EXERCISE BRIEF
The response should consist of the listing, repeated word for word.

INFORMATION SUPPLIED
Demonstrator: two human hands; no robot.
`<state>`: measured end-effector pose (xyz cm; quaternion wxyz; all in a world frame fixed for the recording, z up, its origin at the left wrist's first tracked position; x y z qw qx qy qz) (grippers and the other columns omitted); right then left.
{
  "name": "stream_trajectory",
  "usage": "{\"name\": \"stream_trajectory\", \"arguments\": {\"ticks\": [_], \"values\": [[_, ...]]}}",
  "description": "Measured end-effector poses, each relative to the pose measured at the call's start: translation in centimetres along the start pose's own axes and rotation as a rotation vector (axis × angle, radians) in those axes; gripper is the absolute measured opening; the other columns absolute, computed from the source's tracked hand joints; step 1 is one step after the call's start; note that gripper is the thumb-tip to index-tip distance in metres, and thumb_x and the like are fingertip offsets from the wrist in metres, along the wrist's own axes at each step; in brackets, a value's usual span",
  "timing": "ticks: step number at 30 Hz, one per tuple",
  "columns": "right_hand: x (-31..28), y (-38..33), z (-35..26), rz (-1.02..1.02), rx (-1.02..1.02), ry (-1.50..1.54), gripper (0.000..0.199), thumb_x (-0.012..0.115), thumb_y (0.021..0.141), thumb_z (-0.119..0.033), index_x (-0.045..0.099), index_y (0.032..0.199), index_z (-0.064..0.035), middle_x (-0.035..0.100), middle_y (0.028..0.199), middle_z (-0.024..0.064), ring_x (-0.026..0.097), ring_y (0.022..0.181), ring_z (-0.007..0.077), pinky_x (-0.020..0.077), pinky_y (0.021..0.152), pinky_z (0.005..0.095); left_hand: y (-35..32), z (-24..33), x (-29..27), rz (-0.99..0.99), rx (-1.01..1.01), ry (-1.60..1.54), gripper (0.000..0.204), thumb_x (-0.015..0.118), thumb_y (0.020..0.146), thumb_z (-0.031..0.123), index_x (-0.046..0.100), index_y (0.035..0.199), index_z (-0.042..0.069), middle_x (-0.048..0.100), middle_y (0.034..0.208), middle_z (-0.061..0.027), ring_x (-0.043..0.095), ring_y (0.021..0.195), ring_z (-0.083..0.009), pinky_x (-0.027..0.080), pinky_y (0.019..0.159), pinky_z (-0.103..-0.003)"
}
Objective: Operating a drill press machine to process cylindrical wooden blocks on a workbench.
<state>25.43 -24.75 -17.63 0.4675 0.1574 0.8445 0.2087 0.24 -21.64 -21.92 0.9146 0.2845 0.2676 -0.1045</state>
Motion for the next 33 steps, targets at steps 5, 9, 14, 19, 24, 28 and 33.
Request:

COMPLETED EXERCISE
Demonstrator: two human hands; no robot.
`<state>`: measured end-effector pose (xyz cm; quaternion wxyz; all in a world frame fixed for the recording, z up, its origin at the left wrist's first tracked position; x y z qw qx qy qz) (grippers and the other columns omitted); right then left.
{
  "name": "stream_trajectory",
  "usage": "{\"name\": \"stream_trajectory\", \"arguments\": {\"ticks\": [_], \"values\": [[_, ...]]}}",
  "description": "Measured end-effector poses, each relative to the pose measured at the call's start: translation in centimetres along the start pose's own axes and rotation as a rotation vector (axis × angle, radians) in those axes; gripper is the absolute measured opening; the other columns absolute, computed from the source's tracked hand joints; step 1 is one step after the call's start; note that gripper is the thumb-tip to index-tip distance in metres, and thumb_x and the like are fingertip offsets from the wrist in metres, along the wrist's own axes at each step; in brackets, a value's usual span",
  "timing": "ticks: step number at 30 Hz, one per tuple",
  "columns": "right_hand: x (-31..28), y (-38..33), z (-35..26), rz (-1.02..1.02), rx (-1.02..1.02), ry (-1.50..1.54), gripper (0.000..0.199), thumb_x (-0.012..0.115), thumb_y (0.021..0.141), thumb_z (-0.119..0.033), index_x (-0.045..0.099), index_y (0.032..0.199), index_z (-0.064..0.035), middle_x (-0.035..0.100), middle_y (0.028..0.199), middle_z (-0.024..0.064), ring_x (-0.026..0.097), ring_y (0.022..0.181), ring_z (-0.007..0.077), pinky_x (-0.020..0.077), pinky_y (0.021..0.152), pinky_z (0.005..0.095); left_hand: y (-35..32), z (-24..33), x (-29..27), rz (-0.99..0.99), rx (-1.01..1.01), ry (-1.60..1.54), gripper (0.000..0.204), thumb_x (-0.015..0.118), thumb_y (0.020..0.146), thumb_z (-0.031..0.123), index_x (-0.046..0.100), index_y (0.035..0.199), index_z (-0.042..0.069), middle_x (-0.048..0.100), middle_y (0.034..0.208), middle_z (-0.061..0.027), ring_x (-0.043..0.095), ring_y (0.021..0.195), ring_z (-0.083..0.009), pinky_x (-0.027..0.080), pinky_y (0.019..0.159), pinky_z (-0.103..-0.003)"
}
Objective: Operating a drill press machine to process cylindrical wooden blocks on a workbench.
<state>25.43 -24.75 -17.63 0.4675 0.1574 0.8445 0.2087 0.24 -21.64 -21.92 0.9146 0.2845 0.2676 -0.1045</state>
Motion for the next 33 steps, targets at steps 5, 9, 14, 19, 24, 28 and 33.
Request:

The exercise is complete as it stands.